Tomorrow, a young orphan charged with protecting her brother Elliot, visits the old museum which has turned into a flea market. While shopping, someone has stolen him from his stroller. Faith, a former taxi driver, now a “dead collector,” is a truthologist in her spare time and agrees to help Tomorrow.

On the same day, Sans, a black market hustler, spots his dream woman, and he is so enamored, he implores his employee, Lucky, to make a drop for him. Not only does the woman disappear, Lucky never delivers the payment, and Sans’s business partners will demand their due.

In the following week, the two stories intertwine as Faith and Sans independently encounter a Sin-Eater, an underground librarian, a hacker who provides information from outside the city, and the caretaker of a strange convent that fetishizes hair. Meanwhile, the residents of Sick City become increasingly malcontent as rumors and conspiracy theories as well as a rash of hallucinations proliferate.

Faith wonders if she can really help Tomorrow find Elliot—or if Elliot is just a vision—and if the quest will take her too deep into the past to recover while Sans struggles with morality and mortality.

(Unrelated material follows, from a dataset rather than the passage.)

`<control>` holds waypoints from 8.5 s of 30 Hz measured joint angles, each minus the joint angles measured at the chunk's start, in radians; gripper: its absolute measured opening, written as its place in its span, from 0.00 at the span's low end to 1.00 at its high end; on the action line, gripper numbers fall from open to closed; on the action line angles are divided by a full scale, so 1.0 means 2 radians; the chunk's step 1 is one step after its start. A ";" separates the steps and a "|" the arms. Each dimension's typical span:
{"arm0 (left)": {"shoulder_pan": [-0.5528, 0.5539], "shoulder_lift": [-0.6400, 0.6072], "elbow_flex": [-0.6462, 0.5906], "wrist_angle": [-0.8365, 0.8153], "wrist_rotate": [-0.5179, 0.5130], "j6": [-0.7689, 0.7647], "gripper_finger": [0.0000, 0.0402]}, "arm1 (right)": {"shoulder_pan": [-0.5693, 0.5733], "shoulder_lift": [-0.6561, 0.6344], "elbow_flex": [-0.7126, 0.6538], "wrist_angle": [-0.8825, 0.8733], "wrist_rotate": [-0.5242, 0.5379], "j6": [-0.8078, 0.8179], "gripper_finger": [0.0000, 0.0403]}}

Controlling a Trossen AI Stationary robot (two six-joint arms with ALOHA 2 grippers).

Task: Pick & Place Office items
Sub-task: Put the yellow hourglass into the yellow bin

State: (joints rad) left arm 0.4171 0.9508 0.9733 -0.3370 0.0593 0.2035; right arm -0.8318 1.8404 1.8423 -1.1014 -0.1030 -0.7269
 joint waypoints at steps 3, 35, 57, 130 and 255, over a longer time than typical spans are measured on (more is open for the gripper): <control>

Reading The Down Days by Ilze Hugo during quarantine is certainly strange and uncomfortably realistic. For example, masks as fashion accessories were mentioned, and it was both funny and tragic when a charlatan at the market sold a bleach solution to drink as a cure for the Laughing disease. Not concerned with the outbreak itself, the novel is more interested in what happens in a contained city and the long-term effects on the residents. I thought the world building was fabulous, and I was completely engrossed. The point of view shifts between several characters which seems important in this book partly to present a larger view of the city and partly because no one is completely reliable, and multiple perspectives provides some triangulation. Confident, playful, and insightful, the writing style is fabulous, and I was amazed that the novel is Hugo’s book-length debut.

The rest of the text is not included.